Why do students go to college? A new poll has a one-word answer: money. That’s one of the findings in a broad Gallup survey of college admissions officers done for Inside Higher Ed. The admissions officers seem to believe that those planning to attend college view it largely as a signaling device that directs the best and brightest young Americans to the best and highest- paying jobs.
It is not primarily about acquiring knowledge (“human capital”), critical learning or leadership skills, or better perceiving the difference between right and wrong, but more about achieving the American Dream of a comfortable, moderately affluent life.
Admission directors at public four-year colleges are on board with these expectations. They agree:
• That “parents of applicants place high importance on the ability of degree programs to help students get a good job.”
• That getting a good job is very important to prospective students.
• That at all forms of higher education institutions, schools are putting more emphasis on job placement.
FAST-GROWING JOBS: NURSE, CASHIER
All of this relates to the new labor-market reality that Mitt Romney actually referenced in the first presidential debate: half (more or less) of recent college graduates have had a decidedly unfavorable post-graduate employment experience. This problem is not going away any time soon: 30 percent of adults already have college degrees, and the proportion is rising.
Yet, with the exception of nanotechnologies, relatively high paying technical, managerial and professional jobs account for a smaller proportion of the labor force –and that proportion is not growing rapidly. In contrast, the number of nurse’s aides and cashiers is growing faster. Big-box discount stores, beauty parlors, and bars collectively employ more persons than sophisticated firms in the STEM disciplines (science, technologies, engineering, and mathematics) or high finance. So one of my favorite and talented recent graduates is now working at Lowe’s, not the public-policy think tank for which he is eminently suited.
There is a hint in all of this that colleges must strive to be more “vocational,” to stress practical majors which provide skill sets needed in the real world. Labor market data suggests there may be a grain of truth to this, but a look at an interesting new study by Philip Coelho and Tung Liu of Ball State University shows that many traditional liberal arts majors do just fine in the labor market. Look at the table below (which I greatly abridged), where Coelho and Liu use PayScale.com data to report mid-career earnings by academic major.

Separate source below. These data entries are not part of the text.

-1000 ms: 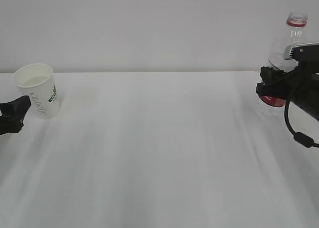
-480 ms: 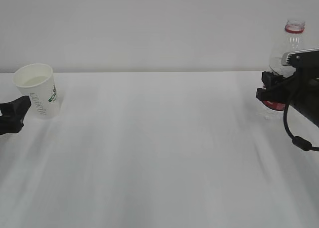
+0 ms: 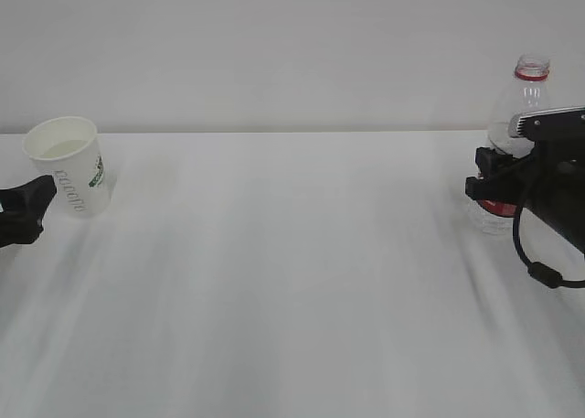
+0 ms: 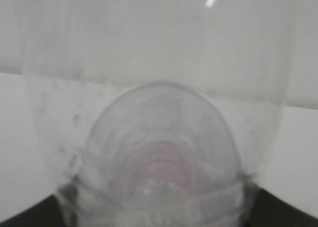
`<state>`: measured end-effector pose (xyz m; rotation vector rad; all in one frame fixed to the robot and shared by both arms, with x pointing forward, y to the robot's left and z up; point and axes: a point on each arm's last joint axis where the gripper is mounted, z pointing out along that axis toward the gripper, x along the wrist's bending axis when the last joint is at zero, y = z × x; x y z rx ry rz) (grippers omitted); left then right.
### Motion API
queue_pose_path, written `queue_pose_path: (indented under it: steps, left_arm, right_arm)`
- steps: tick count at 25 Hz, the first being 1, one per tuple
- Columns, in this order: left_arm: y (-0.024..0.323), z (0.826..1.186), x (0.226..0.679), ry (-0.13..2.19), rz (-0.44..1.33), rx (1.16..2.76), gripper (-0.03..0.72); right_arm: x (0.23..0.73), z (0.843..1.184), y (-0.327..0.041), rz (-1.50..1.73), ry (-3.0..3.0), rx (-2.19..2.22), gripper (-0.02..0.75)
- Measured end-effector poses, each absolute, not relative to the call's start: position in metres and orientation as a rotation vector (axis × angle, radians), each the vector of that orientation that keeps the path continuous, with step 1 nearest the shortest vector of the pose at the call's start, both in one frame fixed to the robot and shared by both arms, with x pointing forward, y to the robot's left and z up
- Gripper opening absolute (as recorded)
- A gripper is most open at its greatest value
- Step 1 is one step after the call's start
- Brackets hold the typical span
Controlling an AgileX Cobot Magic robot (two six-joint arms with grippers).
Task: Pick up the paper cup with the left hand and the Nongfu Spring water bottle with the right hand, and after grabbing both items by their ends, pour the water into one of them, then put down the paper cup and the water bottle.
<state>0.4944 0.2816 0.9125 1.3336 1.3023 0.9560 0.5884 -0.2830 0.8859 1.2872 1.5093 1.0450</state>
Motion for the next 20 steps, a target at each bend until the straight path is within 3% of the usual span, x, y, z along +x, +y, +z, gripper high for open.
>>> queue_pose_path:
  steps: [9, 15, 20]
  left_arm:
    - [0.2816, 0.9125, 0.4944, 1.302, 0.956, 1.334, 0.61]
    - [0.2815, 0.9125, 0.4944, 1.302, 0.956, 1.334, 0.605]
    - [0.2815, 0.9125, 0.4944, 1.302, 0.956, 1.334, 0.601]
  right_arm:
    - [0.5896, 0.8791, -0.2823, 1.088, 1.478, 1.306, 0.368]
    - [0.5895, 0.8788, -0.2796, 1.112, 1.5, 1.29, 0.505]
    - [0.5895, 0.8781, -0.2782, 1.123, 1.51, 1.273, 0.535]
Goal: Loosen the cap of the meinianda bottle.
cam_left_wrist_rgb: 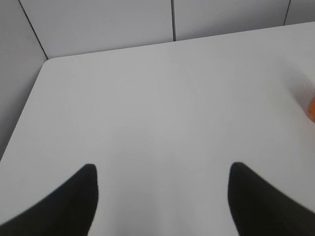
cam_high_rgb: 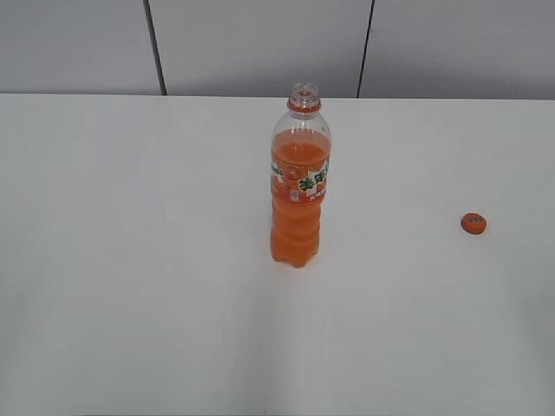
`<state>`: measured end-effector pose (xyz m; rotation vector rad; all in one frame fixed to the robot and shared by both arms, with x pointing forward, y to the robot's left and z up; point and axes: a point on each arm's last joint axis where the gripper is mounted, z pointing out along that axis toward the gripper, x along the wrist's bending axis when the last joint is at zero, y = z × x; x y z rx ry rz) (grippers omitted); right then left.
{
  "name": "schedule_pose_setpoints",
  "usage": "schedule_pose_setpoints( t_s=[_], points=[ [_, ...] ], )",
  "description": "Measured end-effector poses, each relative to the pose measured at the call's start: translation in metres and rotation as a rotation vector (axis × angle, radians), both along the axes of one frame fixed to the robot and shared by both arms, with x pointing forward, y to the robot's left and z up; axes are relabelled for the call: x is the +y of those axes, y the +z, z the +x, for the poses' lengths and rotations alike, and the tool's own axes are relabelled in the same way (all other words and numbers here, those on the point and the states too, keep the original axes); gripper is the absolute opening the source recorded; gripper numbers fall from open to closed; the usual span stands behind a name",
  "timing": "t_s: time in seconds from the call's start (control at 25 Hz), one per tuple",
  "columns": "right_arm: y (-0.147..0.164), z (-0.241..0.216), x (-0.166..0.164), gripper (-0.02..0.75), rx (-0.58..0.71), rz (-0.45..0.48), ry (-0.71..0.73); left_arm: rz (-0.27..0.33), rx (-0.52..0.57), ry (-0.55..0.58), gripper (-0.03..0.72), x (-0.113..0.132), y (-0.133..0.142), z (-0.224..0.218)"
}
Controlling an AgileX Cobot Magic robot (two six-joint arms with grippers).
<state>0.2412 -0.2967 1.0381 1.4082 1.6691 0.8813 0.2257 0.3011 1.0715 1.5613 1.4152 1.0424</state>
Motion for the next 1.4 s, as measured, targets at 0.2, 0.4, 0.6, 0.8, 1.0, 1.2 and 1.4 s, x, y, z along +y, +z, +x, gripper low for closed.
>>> schedule_pose_setpoints(
  t_s=[0.2,0.4,0.6,0.8,1.0,1.2,1.4],
  points=[
    [0.0000,0.0000,0.0000,0.512,0.000,0.000,0.000,0.000,0.000,0.000,0.499,0.0000,0.0000,0.0000],
    [0.0000,0.0000,0.0000,0.512,0.000,0.000,0.000,0.000,0.000,0.000,0.499,0.0000,0.0000,0.0000],
    [0.0000,0.0000,0.0000,0.512,0.000,0.000,0.000,0.000,0.000,0.000,0.499,0.0000,0.0000,0.0000],
    [0.0000,0.0000,0.0000,0.512,0.000,0.000,0.000,0.000,0.000,0.000,0.499,0.0000,0.0000,0.0000],
    [0.0000,0.0000,0.0000,0.512,0.000,0.000,0.000,0.000,0.000,0.000,0.499,0.0000,0.0000,0.0000],
    [0.0000,0.0000,0.0000,0.512,0.000,0.000,0.000,0.000,0.000,0.000,0.499,0.0000,0.0000,0.0000],
    [0.0000,0.0000,0.0000,0.512,0.000,0.000,0.000,0.000,0.000,0.000,0.499,0.0000,0.0000,0.0000]
  ],
)
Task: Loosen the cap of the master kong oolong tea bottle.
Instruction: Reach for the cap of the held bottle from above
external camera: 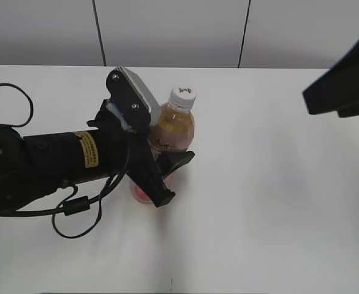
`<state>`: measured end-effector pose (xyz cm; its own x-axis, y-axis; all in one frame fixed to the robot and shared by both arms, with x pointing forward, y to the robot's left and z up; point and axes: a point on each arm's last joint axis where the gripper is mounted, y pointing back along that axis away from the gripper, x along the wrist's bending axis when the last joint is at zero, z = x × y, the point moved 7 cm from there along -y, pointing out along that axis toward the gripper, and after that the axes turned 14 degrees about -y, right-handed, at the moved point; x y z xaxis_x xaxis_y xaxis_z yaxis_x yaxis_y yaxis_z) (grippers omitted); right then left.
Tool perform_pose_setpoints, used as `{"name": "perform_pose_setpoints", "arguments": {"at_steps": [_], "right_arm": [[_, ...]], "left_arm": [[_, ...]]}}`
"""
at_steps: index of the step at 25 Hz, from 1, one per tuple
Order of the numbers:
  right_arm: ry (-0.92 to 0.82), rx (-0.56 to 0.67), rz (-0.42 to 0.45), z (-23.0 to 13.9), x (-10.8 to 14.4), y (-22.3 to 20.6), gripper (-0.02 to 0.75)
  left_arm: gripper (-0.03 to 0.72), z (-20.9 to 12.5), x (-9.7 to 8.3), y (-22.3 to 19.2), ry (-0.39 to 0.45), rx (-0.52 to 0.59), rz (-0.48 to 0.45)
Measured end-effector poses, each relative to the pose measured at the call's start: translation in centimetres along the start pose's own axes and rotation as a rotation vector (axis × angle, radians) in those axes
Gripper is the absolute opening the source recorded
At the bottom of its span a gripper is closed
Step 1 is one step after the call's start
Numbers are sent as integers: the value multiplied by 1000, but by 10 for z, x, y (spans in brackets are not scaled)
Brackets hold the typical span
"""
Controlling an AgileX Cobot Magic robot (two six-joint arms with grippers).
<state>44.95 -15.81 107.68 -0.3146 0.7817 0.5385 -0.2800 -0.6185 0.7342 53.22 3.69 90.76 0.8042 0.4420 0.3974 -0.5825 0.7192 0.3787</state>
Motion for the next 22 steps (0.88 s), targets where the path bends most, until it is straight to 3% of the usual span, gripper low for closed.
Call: {"name": "perform_pose_setpoints", "arguments": {"at_steps": [2,9,22], "right_arm": [[-11,36,16,8,13,-10,460],[-120,119,-48,33,35,-46,447],[-678,193,-49,56,35,-96,445]], "left_arm": [[412,-3,-2,0,-7,21,-10],[412,-7,-6,0,-39,40,-36],[412,-6,-7,0,-51,38,-45]]}}
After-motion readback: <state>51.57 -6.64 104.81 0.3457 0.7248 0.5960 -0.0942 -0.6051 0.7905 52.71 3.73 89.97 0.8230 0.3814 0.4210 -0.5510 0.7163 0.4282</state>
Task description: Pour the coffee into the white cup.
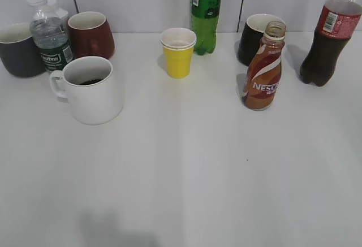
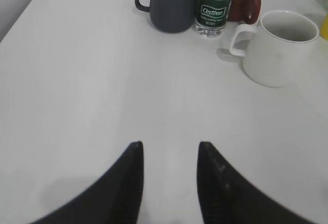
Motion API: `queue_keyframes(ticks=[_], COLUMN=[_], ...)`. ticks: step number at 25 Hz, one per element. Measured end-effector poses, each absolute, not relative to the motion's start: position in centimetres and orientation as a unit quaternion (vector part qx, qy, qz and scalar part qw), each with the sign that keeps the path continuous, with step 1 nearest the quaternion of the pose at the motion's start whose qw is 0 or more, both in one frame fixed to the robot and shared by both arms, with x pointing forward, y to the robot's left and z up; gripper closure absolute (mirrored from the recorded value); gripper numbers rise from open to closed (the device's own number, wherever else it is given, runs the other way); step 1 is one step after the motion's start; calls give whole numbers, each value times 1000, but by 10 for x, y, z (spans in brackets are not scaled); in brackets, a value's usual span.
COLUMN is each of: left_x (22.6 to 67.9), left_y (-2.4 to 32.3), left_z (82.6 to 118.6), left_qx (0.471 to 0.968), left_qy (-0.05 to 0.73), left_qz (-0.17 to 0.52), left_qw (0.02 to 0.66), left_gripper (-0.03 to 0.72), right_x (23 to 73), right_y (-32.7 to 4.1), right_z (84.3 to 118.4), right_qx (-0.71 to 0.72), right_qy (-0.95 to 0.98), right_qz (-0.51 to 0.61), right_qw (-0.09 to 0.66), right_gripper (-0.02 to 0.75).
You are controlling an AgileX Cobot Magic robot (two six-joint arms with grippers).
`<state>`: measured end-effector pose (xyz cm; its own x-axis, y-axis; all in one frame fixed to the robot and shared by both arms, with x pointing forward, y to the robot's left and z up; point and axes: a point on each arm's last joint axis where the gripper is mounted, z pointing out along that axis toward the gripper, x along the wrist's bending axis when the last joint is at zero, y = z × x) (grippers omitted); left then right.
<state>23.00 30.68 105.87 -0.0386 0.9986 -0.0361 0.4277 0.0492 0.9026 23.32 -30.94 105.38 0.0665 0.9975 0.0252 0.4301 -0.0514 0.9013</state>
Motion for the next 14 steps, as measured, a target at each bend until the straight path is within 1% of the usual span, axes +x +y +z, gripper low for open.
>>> queue_keyframes(ticks=[5,14], left_x=[230,230], left_y=[307,307], left_z=[1059,1059], left_qx=[579,579], left_qy=[616,616], left_qz=[374,374], left_qw=[381,381], left_gripper=[420,447], right_x=[233,233], right_y=[-309,-309], right_z=[1054,1054], right_qx=[623,622], right_qy=[573,573], right_qz=[372,372], right_qw=[382,382], right_gripper=[167,167])
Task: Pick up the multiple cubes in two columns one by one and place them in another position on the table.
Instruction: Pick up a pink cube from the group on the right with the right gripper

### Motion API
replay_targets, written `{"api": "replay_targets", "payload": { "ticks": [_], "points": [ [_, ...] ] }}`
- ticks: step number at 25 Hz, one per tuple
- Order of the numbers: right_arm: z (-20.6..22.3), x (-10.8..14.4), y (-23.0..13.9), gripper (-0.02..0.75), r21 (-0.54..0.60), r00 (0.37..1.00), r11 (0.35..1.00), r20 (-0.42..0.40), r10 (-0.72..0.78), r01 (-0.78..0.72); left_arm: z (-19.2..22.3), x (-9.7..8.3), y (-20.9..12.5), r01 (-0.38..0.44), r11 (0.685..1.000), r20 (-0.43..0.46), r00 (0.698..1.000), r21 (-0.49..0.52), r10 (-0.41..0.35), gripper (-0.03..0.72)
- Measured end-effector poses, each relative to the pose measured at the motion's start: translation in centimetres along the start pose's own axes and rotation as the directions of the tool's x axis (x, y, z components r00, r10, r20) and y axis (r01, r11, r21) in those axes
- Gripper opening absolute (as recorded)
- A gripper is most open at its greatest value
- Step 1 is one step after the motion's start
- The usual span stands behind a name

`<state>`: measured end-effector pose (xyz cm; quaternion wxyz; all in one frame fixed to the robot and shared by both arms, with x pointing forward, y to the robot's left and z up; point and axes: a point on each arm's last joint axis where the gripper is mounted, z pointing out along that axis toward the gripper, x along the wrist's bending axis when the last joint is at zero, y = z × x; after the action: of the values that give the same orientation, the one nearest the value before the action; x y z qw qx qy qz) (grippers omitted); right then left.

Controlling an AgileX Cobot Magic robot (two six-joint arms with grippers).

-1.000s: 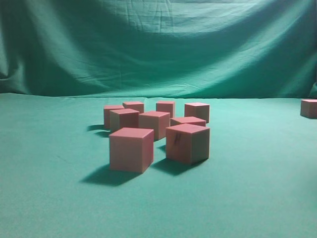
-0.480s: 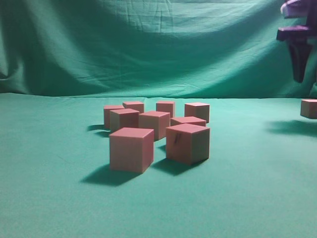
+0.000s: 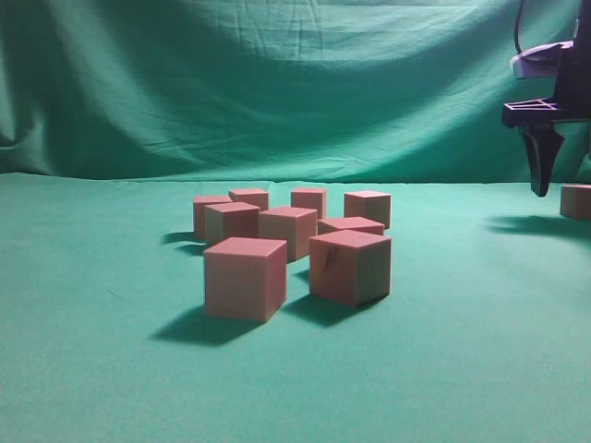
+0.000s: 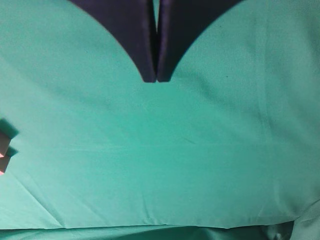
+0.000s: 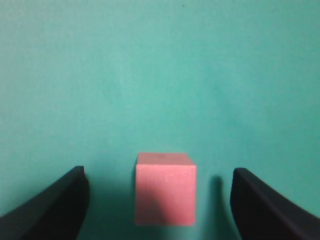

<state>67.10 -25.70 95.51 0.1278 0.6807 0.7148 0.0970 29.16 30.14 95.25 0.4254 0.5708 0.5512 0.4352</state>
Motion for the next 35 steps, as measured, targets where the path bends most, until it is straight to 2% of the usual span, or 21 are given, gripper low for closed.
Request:
{"api": "replay_targets", "payload": {
  "ticks": [8, 10, 14, 15, 22, 24, 28, 35],
  "points": [
    [1.3, 0.1, -0.2, 0.585, 0.020, 1.000, 1.000, 0.002, -0.004, 0.004, 0.0, 0.0, 0.0, 0.000, 1.000, 0.000, 1.000, 0.000, 0.000, 0.000],
    [1.6, 0.1, -0.2, 0.519, 0.024, 1.000, 1.000, 0.002, -0.004, 0.004, 0.0, 0.0, 0.0, 0.000, 1.000, 0.000, 1.000, 0.000, 0.000, 0.000],
    [1.9, 0.1, -0.3, 0.274, 0.030, 1.000, 1.000, 0.002, -0.005, 0.005, 0.0, 0.0, 0.0, 0.000, 1.000, 0.000, 1.000, 0.000, 0.000, 0.000],
    [1.9, 0.1, -0.3, 0.250, 0.030, 1.000, 1.000, 0.002, -0.005, 0.005, 0.0, 0.0, 0.0, 0.000, 1.000, 0.000, 1.000, 0.000, 0.000, 0.000],
    [1.1, 0.2, -0.2, 0.260, 0.068, 1.000, 0.998, -0.014, 0.019, -0.018, 0.0, 0.0, 0.0, 0.000, 1.000, 0.000, 1.000, 0.000, 0.000, 0.000],
    [-0.4, 0.4, 0.3, 0.260, 0.067, 0.998, 0.997, -0.041, 0.046, -0.043, 0.0, 0.0, 0.0, 0.000, 1.000, 0.000, 1.000, 0.000, 0.000, 0.000],
    [-6.1, 0.8, 1.7, 0.260, -0.012, 0.991, 0.998, -0.116, 0.064, -0.065, 0.0, 0.0, 0.0, 0.000, 1.000, 0.000, 1.000, 0.000, 0.000, 0.000],
    [-15.6, 3.8, 0.1, 0.260, -0.101, 0.953, 0.990, -0.276, -0.125, 0.101, 0.0, 0.0, 0.0, 0.000, 1.000, 0.000, 1.000, 0.000, 0.000, 0.000]
  ]
}}
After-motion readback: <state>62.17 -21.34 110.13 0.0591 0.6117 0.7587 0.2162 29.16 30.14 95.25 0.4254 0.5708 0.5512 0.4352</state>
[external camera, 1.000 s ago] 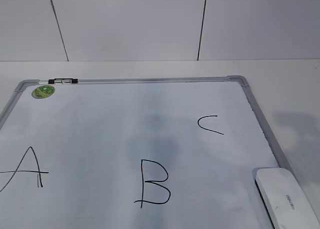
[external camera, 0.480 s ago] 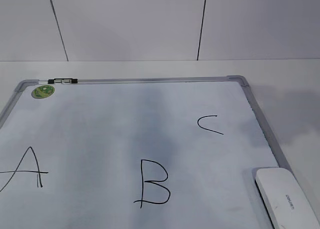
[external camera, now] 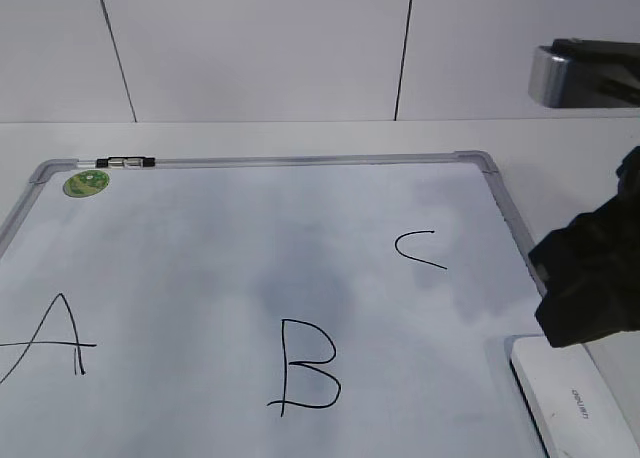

While STEM disciplines like engineering, math and physics dominate the very highest-paying majors (many averaging over $100,000 a year by mid-career), graduates in history average almost as much as those in business management ($70,000 vs. $72,100), and philosophers ($76,700) actually make more. English majors slightly out-earn those majoring in hotel business management. Art history majors actually average more than those majoring in human resources.
It appears to be a vastly overblown notion that a well-rounded individual majoring in a non-vocationally oriented field in the arts or humanities is destined to do poorer than the business and communication specialists. The per capita student endowments of Williams and Amherst are among the highest in the nation, in spite of the fact their generally affluent graduates are mostly majoring in fields with little direct labor-market relevance.
However, I think colleges are threatening to lose their very critical advantage that comes from employers putting a value on a piece of paper (bachelor’s diploma) sometimes worth a million dollars or more. As administrative staffs have proliferated in recent years, the placement offices of schools have only modestly shared in the largess. Schools have been far more likely to add sustainability coordinators and diversity specialists rather than job placement professionals.
TOO LITTLE, TOO LATE
Yet being a highly expensive screening device, colleges need to maintain their economic advantage by seeing that their graduates are matched with employers. Some for-profit schools do this well, but the traditional university all too often views dealing with the corporate world as vaguely demeaning and dirty. Belatedly, many schools are promoting internship programs, but in some cases it is too little, too late.
No amount of placement or internship hype, however, can solve the basic mathematics problem –one-third is a larger number than one-fifth. Roughly a third of adults have four-year degrees, but only one-fifth of jobs are in the relatively high-paying fields. That is why we have a small army (115,000) of janitors with bachelor degrees.
Rather than adding two million more enrollees at community colleges (as President Obama advocated in the first presidential debate), maybe we should have two million fewer Pell Grants or student loans in order to help, in the long run, to restore balance between supply and demand for college graduates in high- paying fields.
Richard Vedder directs the Center for College Affordability and Productivity, teaches economics at Ohio University, and is an adjunct scholar at the American Enterprise Institute.
This article was published originally in Minding the Campus.